Thursday 6 October 2016

Multinational firms and tax havens

A new column by Anna Gumpert, James Hines and Monika Schnitzerat at VoxEU.org looks at the investment activities of multinational firms in tax havens. They argue that multinational firms may invest in tax havens to avoid taxation in non-haven countries, but other motives, such as business opportunities in these countries, may also drive such investment.

The Gumpert, Hines and Schnitzerat research uses data on German firms to investigate the motives for tax haven investment. Tax avoidance does appear to be a motive, particularly for manufacturing firms. Policies that raise the costs of reallocating profits maybe be effective in attenuating firms’ use of tax havens.

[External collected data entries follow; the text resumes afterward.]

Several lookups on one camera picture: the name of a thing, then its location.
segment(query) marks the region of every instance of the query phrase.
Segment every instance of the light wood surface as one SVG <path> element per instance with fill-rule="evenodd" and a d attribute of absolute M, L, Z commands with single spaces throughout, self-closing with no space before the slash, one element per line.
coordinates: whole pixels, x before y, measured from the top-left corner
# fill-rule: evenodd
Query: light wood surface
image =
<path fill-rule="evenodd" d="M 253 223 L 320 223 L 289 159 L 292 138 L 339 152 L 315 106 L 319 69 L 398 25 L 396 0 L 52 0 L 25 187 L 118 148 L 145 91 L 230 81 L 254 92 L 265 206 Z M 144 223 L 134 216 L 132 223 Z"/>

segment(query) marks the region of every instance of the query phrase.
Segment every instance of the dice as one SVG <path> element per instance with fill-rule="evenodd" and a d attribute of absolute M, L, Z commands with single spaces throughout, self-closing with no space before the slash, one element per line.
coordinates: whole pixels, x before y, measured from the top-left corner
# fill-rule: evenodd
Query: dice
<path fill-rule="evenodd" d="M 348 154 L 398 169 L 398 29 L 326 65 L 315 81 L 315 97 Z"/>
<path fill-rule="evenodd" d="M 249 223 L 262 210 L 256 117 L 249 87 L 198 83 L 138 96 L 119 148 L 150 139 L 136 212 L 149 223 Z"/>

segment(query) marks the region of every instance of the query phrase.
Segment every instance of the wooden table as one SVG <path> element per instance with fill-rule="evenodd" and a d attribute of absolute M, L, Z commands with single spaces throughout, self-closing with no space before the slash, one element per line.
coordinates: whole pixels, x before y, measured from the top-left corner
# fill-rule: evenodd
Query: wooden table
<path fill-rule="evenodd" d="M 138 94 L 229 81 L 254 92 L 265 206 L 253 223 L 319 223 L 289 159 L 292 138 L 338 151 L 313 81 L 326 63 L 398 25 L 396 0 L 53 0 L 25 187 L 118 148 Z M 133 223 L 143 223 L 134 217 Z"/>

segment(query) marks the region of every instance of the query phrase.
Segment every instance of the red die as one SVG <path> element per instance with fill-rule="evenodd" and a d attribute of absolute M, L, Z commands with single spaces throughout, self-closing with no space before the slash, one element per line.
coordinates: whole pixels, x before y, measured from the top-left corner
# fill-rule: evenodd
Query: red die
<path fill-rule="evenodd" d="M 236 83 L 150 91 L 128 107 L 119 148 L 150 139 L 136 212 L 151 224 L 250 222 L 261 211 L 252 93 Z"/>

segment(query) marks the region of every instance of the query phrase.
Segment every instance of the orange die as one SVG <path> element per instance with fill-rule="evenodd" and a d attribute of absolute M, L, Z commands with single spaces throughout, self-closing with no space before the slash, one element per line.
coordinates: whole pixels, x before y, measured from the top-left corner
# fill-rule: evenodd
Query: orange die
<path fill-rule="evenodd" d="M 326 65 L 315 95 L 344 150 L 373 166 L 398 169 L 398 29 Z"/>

The column ends by arguing that
While the tax haven investments of some multinational firms attract considerable public attention, many multinational firms do not have affiliates in tax havens. Our evidence is consistent with tax avoidance as a motive for tax haven investments, in particular for manufacturing firms. At the same time, the size of a multinational firm’s operations and business opportunities in tax havens also induce multinational firms to invest in tax havens. As higher costs of reallocating profits attenuate firms’ tax haven use in response to higher taxation, policy measures that raise the costs of income reallocation may be effective at discouraging tax haven investment, as long as they do not induce firms to shift real activities to tax havens.
Of course there does seem a much simpler way of stopping the use of tax havens, lower the company tax rate in non-haven countries.